Some analysts interviewed ahead of the report’s publication cautioned that such a proposal was fraught with peril when viewed against the backdrop of sectarian and insurgent violence that has defied previous U.S. and Iraqi efforts to rein it in.
"The short term will see a drop in (U.S.) casualties. But the military consequence of pulling back will be to cede the initiative to the enemy and to reduce the patrol presence that keeps enemy activity down," said Stephen Biddle of the U.S. Army War College Strategic Studies Institute.
"If we were to withdraw to bases, the intensity of the civil war is going to increase dramatically," he warned.
A U.S. troop pullback could have merit if it is done as a threat to increase Washington’s leverage on the Shi’ite-led government, still dependent on U.S. firepower, to force a political compromise with minority Sunnis, he said.
While the United Nations estimates that some 120 people die violently every day in Iraq, the fear is the death toll would be far higher if U.S. troops hunkered down in their bases and removed one of the last checks on roving sectarian death squads.
But President George W. Bush is under pressure to change course in an unpopular war that has killed more than 2,900 American soldiers so far, despite his insistence that U.S. forces will stay until their mission is complete.
Duncan Anderson, head of the war studies department at Britain’s Sandhurst military academy, said if Bush accepted a proposal to pull the troops back into their bases, then this should be done gradually while accelerating training of the fledgling Iraqi army.
"We should have coalition forces for some months to come while we ramp up training of Iraqi forces. There has to be a phased withdrawal," he said.
Anderson, who was in Iraq this summer to train Iraqi army officers, said the training and support that U.S.-led forces had provided the Iraqis so far was "not what it should be", although those officers he saw were "pretty good".
He said the number of trainers embedded in Iraqi units should also be "increased considerably". "This gives them some steel and sends a signal they have not been abandoned."
But others say that placing too much emphasis on training the mainly Shi’ite national army, which Prime Minister Nuri al- Maliki said last week would be ready to take control of national security next June, ignores the fact that the country is in the midst of a deepening conflict that pits Shi’ites against Sunnis.
"We can train Iraqis to be better soldiers but it is not proven we can train them to be better Iraqis. They will still be loyal to communities and tribes rather than central government," said Loren Thompson, defense analyst at the Lexington Institute.
"There is too much unjustified optimism that Iraqi forces are tractable and trainable. To date there is little evidence."
While Maliki has pushed Washington to accelerate training of his forces and hand over security control, their ability to fill the security vacuum is questionable, despite efforts by U.S. generals to publicly boost their image.

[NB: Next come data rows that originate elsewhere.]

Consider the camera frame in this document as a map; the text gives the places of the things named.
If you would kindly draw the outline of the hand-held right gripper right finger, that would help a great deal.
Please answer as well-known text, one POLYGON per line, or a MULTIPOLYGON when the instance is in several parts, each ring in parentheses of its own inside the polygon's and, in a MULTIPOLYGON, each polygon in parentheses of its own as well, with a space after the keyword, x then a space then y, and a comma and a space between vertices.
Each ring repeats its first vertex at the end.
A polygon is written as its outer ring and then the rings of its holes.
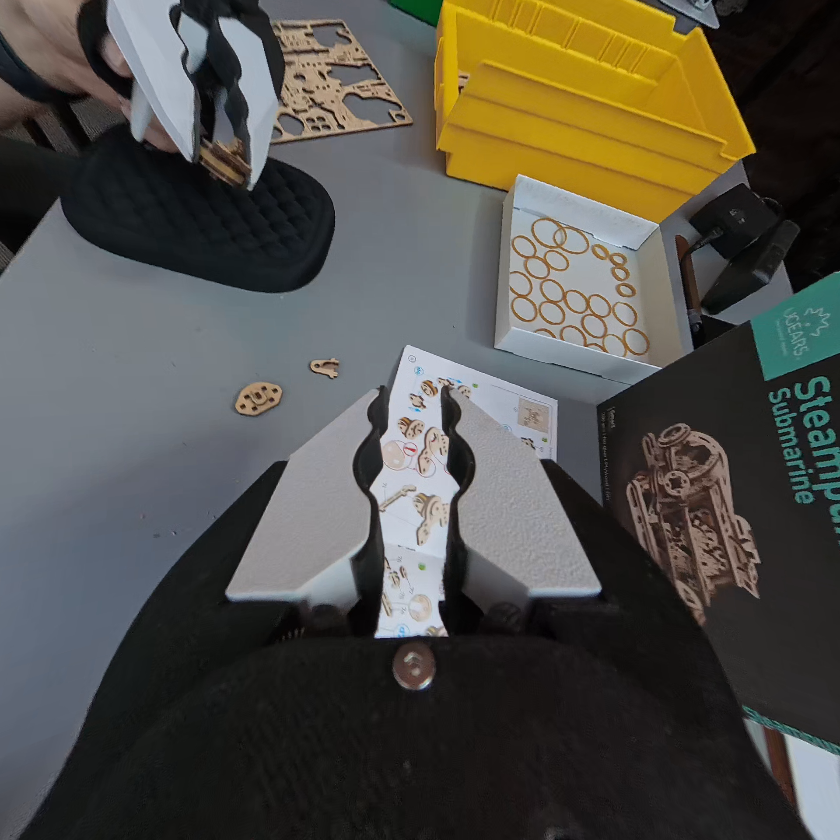
POLYGON ((471 634, 500 608, 527 621, 539 602, 602 593, 539 452, 452 387, 441 395, 450 503, 443 572, 444 626, 471 634))

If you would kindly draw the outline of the wooden gear assembly piece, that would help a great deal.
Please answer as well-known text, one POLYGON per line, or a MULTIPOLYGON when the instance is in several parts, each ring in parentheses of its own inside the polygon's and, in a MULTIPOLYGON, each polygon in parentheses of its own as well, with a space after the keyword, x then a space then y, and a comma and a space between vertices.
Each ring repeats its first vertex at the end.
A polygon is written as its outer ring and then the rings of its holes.
POLYGON ((234 137, 229 143, 201 138, 198 162, 215 179, 230 186, 253 188, 252 169, 247 160, 245 142, 234 137))

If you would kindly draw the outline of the person's left hand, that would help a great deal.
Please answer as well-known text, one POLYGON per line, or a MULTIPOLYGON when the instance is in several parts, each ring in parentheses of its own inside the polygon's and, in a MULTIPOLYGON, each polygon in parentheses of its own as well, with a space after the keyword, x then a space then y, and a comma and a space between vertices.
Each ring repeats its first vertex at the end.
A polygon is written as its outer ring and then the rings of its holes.
MULTIPOLYGON (((77 16, 79 1, 1 1, 1 31, 16 56, 48 87, 70 95, 90 96, 126 119, 132 116, 130 98, 121 97, 90 67, 81 48, 77 16)), ((110 35, 101 42, 101 56, 112 71, 133 79, 130 66, 110 35)), ((26 98, 1 81, 2 132, 33 118, 46 104, 26 98)), ((144 135, 159 150, 176 153, 178 148, 156 118, 144 135)))

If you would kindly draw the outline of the wooden cutout sheet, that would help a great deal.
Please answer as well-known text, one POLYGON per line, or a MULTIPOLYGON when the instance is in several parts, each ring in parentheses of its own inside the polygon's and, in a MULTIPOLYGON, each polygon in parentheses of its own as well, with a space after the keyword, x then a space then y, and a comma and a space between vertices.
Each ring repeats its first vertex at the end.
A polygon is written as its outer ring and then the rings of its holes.
POLYGON ((344 21, 276 19, 271 27, 286 61, 273 145, 413 124, 344 21))

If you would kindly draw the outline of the oval wooden part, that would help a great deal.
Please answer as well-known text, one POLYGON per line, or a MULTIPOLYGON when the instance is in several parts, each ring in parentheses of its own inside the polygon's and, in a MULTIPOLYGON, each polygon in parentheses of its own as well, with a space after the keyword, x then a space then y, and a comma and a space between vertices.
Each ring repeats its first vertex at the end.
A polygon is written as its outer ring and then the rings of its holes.
POLYGON ((259 381, 245 386, 234 401, 237 414, 257 417, 277 407, 282 399, 282 388, 274 383, 259 381))

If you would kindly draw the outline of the white instruction sheet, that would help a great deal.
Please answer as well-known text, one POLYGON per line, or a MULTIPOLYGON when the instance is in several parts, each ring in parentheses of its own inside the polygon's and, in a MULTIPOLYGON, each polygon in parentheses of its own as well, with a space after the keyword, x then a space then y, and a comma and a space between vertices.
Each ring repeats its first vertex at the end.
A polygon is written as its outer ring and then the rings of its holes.
POLYGON ((450 503, 458 489, 448 471, 440 402, 448 387, 474 401, 539 457, 556 455, 555 399, 405 347, 381 439, 383 469, 373 487, 385 556, 376 637, 447 634, 439 603, 445 598, 450 503))

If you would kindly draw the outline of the black quilted pad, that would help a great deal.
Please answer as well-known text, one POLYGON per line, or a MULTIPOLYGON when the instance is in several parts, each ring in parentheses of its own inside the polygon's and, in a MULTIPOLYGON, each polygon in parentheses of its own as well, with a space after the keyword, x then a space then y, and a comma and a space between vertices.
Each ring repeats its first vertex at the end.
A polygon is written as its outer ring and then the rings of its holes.
POLYGON ((268 159, 249 191, 135 142, 125 125, 94 141, 59 200, 79 236, 109 253, 272 295, 314 280, 335 229, 329 193, 296 167, 268 159))

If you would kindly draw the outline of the white cardboard tray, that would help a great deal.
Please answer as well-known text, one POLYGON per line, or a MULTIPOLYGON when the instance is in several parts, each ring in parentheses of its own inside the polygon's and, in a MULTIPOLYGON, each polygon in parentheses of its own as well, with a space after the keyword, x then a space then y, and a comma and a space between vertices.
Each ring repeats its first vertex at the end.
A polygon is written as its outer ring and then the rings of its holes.
POLYGON ((497 309, 500 298, 502 252, 508 248, 514 212, 552 216, 604 239, 611 245, 635 250, 643 271, 643 302, 653 336, 649 363, 618 359, 608 353, 555 343, 525 332, 504 330, 496 312, 495 347, 522 358, 633 385, 665 368, 684 354, 678 323, 678 305, 669 273, 665 240, 656 223, 559 187, 518 175, 502 210, 497 309))

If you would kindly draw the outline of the dark puzzle kit box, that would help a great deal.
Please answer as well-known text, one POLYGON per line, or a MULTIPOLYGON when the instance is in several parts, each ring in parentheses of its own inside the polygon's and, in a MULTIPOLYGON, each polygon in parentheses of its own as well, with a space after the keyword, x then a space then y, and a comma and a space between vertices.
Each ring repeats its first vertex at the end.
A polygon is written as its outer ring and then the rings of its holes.
POLYGON ((750 718, 838 753, 839 278, 597 408, 604 507, 750 718))

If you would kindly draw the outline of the pile of tan rubber bands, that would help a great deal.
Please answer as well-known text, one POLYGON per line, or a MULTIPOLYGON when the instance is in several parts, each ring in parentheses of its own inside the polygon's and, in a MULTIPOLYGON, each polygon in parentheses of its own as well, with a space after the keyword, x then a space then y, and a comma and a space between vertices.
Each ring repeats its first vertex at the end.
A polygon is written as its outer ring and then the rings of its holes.
POLYGON ((500 268, 504 330, 649 363, 638 253, 555 217, 516 211, 500 268))

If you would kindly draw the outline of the yellow plastic bin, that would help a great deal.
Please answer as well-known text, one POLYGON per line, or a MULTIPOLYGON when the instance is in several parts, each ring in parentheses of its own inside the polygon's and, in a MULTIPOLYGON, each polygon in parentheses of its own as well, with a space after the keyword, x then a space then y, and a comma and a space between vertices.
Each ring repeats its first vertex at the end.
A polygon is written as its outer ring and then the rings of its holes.
POLYGON ((526 175, 660 221, 732 167, 709 133, 599 87, 618 72, 540 39, 468 60, 457 26, 437 34, 436 147, 447 175, 507 190, 526 175))
POLYGON ((580 128, 711 143, 711 159, 756 151, 700 27, 639 2, 443 2, 434 61, 436 145, 462 93, 580 128))

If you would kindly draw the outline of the black rectangular device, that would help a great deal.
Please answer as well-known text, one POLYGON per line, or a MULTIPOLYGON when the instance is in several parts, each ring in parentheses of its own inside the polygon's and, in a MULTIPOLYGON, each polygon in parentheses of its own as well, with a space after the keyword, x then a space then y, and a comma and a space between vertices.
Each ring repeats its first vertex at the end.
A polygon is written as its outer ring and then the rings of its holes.
POLYGON ((703 309, 717 316, 766 287, 782 266, 800 230, 796 222, 785 218, 732 257, 702 298, 703 309))

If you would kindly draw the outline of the black power adapter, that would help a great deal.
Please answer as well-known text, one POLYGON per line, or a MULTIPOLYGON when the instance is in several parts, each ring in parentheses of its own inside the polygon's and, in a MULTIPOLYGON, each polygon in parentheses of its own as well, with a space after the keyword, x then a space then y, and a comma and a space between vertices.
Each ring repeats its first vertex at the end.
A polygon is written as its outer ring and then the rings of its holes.
POLYGON ((779 208, 741 182, 689 217, 700 238, 724 259, 737 257, 781 221, 779 208))

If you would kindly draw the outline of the white flat box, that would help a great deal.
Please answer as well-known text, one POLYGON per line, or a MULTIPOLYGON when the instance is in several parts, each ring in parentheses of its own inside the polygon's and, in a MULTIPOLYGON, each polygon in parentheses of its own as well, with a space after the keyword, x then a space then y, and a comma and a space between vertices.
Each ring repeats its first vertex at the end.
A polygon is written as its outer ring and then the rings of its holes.
POLYGON ((742 708, 753 746, 810 834, 839 838, 839 747, 742 708))

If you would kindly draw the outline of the grey metal object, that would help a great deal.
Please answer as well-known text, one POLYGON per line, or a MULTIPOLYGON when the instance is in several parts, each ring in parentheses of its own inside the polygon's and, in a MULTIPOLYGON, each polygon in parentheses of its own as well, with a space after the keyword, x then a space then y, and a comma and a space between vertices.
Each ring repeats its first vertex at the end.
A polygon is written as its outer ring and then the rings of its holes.
POLYGON ((719 29, 720 23, 713 1, 656 1, 669 14, 675 15, 678 25, 719 29))

"Even if you’ve got an effective military you still have the problem that that amounts to arming one of the two sides in the civil war. And as the death toll rises the military will takes sides among the militias … and splinter," warned Biddle.
Thompson said much of America’s new military strategy in Iraq would depend on how the Bush administration now defined its political goals in Iraq.
"If our goal is to prevent the spread of civil war, then we are not going to be pulling troops out, because the moment we do, the war will grow so ferocious we will stop deploying.
"If our goal is to get out, then we are going to have to accept an even higher level of civil strife. If Americans leave Iraq, it will not be peaceful by anybody’s definition."